In this case, liver cells of a different type, cholangiocytes, form channels of a much larger diameter and do this in the same way as ordinary epithelial cells. And although scientists suspected that the shape of the lumen between hepatocytes and the formation of networks by them was explained by deterministic local mechanical interaction between cells, this hypothesis was previously general in nature and was not supported by experimental data.
Scientists from the Max Planck Institute of Molecular Cell Biology and Genetics, led by Marino Zerial, together with a group of Skoltech researchers led by Associate Professor Timofey Zatsepin and specialists from other organizations, discovered on the apical surface of the lumen between hepatocytes outgrowths that form structures inside the canal that resemble bulkheads - stiffening ribs in the ship's hull. Examining them with an electron microscope, scientists have shown that the narrowness of the lumen and the complexity of the network of bile ducts are due precisely to the presence of these structures.
Both structures - both the man-made bulkheads between the sides of the ship, and their natural counterpart in the gap between the hepatocytes - serve to ensure the rigidity of the "structure". Only the bulkheads divide the hull of the ship into compartments, while the apical bulkheads keep the channel continuous. To ensure that the bridges were not an artifact introduced by the cell culture observation procedure, the team examined the mouse embryonic liver using an electron microscope. This in vivo experiment confirmed the presence of structures similar to the bulkheads of the vessel in the forming lumen in the liver of the embryo.
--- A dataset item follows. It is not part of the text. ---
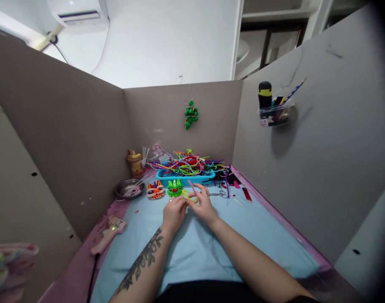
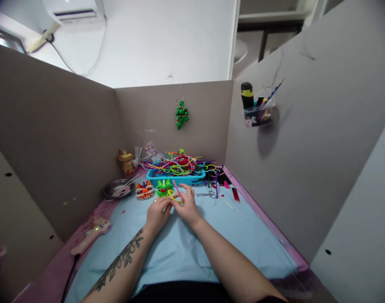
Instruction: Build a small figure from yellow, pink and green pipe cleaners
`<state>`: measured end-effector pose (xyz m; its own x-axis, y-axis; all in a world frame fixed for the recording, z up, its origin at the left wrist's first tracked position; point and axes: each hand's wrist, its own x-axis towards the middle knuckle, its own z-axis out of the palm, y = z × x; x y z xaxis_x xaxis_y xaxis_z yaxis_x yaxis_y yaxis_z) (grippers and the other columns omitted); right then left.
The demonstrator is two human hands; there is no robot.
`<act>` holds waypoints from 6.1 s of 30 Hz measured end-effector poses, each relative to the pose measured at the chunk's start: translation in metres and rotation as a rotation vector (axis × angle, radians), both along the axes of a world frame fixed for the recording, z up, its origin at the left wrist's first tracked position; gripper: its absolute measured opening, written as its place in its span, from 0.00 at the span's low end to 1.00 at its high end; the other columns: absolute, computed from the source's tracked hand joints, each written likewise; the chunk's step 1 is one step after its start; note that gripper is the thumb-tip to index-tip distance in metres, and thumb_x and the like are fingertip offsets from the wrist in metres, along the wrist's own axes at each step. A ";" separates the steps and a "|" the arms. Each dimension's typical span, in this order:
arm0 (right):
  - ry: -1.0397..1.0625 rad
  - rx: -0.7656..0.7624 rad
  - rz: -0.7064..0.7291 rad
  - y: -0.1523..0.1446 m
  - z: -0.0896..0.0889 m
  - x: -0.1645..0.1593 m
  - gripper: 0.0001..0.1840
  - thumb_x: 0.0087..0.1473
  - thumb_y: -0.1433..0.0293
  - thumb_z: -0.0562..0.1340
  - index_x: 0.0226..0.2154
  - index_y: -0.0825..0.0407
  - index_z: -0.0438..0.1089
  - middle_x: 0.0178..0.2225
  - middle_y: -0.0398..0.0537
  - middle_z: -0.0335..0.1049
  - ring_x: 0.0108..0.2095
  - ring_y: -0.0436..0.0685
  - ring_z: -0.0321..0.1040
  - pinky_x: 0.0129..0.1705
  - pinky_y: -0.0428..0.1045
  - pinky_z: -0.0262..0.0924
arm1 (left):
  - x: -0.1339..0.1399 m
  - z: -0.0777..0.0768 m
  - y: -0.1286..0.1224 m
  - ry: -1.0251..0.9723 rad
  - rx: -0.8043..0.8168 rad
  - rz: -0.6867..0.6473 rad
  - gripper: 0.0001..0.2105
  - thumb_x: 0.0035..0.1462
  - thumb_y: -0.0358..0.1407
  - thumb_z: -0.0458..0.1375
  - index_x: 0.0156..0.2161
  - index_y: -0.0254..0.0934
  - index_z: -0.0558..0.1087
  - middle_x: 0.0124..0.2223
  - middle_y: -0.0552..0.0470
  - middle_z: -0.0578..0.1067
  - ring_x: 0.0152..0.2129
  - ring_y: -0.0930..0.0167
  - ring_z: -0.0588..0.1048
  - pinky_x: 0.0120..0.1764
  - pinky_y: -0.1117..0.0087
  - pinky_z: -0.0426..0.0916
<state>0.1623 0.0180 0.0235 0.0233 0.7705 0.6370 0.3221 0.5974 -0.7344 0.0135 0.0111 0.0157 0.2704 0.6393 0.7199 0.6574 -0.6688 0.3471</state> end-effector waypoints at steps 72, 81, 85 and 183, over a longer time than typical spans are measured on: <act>0.550 -0.502 0.429 0.024 -0.013 0.000 0.12 0.37 0.63 0.66 0.22 0.54 0.68 0.21 0.41 0.64 0.24 0.49 0.59 0.31 0.47 0.54 | -0.002 -0.006 0.017 -0.660 -0.670 -0.367 0.11 0.45 0.39 0.61 0.32 0.35 0.68 0.26 0.55 0.70 0.22 0.76 0.66 0.28 0.75 0.59; 0.277 -0.242 -0.024 0.024 -0.018 0.000 0.18 0.36 0.65 0.65 0.33 0.52 0.64 0.36 0.47 0.65 0.38 0.57 0.61 0.39 0.50 0.56 | -0.003 -0.002 0.007 -0.299 -0.215 -0.033 0.06 0.52 0.37 0.53 0.31 0.37 0.70 0.28 0.53 0.69 0.23 0.73 0.64 0.29 0.73 0.59; 0.284 -0.229 -0.166 0.020 -0.017 0.002 0.23 0.36 0.64 0.64 0.38 0.53 0.62 0.40 0.51 0.63 0.38 0.57 0.61 0.38 0.50 0.57 | -0.001 -0.001 0.006 -0.339 -0.201 -0.005 0.06 0.52 0.38 0.54 0.31 0.38 0.70 0.28 0.52 0.69 0.23 0.72 0.65 0.30 0.73 0.59; 0.283 -0.248 -0.092 0.014 -0.021 -0.014 0.10 0.41 0.62 0.63 0.20 0.53 0.72 0.38 0.52 0.62 0.42 0.59 0.62 0.42 0.51 0.58 | 0.013 -0.010 0.014 -0.848 -0.589 -0.252 0.15 0.43 0.42 0.62 0.32 0.34 0.67 0.25 0.54 0.71 0.21 0.75 0.69 0.25 0.76 0.61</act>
<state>0.1486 0.0320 0.0027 0.2479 0.8869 0.3899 0.1305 0.3682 -0.9206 0.0261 0.0253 0.0057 -0.0012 0.9440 0.3300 -0.0861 -0.3289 0.9404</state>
It was also unambiguously shown that the bridges do not divide the channel lumen into separate compartments. The same structures were found in the liver of an adult mouse. In addition, an in vivo experiment made it possible to eliminate confusion between webs and microvilli, a previously studied formation of hepatocytes on the cell membrane.
The researchers looked at a number of proteins that may be involved in bridging. The team focused on the Rab35 protein, which had never before been associated with the structure of the lumen between hepatocytes. Using electron microscopy and 3D modeling, the scientists showed that when the Rab35 gene expression is turned off, no bridges are formed between hepatocytes, and the lumen is the same as between cholangiocytes.
“It is important to note that hepatocyte and cholangiocyte have a common precursor - hepatoblast, so this observation allows us to identify Rab35 as a direct participant in the events.We know that the Rab35 protein does not directly control the formation of bridges,”says Timofey Zatsepin.
- It is known as a carrier and, apparently, is responsible for the transport of some complex or complexes of proteins inside the cell, which, in turn, lead to the formation of bridges. We are now looking for these complexes - we want to fully study the mechanism that makes the liver so different from other organs."
The researchers speculate that the jumpers they discovered are important for further research with possible medical applications. “These structures are very interesting and beautiful in themselves. Apical bridges meet quasi-periodically at a distance from each other equal to the diameter of the lumen, which outwardly resembles the load-bearing elements of engineering structures, explains Timofey Zatsepin. "We plan to use the opportunity to regulate this mechanism to study the functioning of the liver and its regeneration in conditions of obesity and liver fibrosis."
The study was carried out with the participation of specialists from the Skolkovo Institute of Science and Technology (Skoltech), the Max Planck Institute for Molecular Cell Biology and Genetics, the Max Planck Institute of Molecular Genetics, the Christian Albrecht University of Keele and the Friedrich Schiller University of Jena (Germany), as well as the Moscow State University named after M.V. Lomonosov (Russia) and Nelson Laboratories LLC (USA).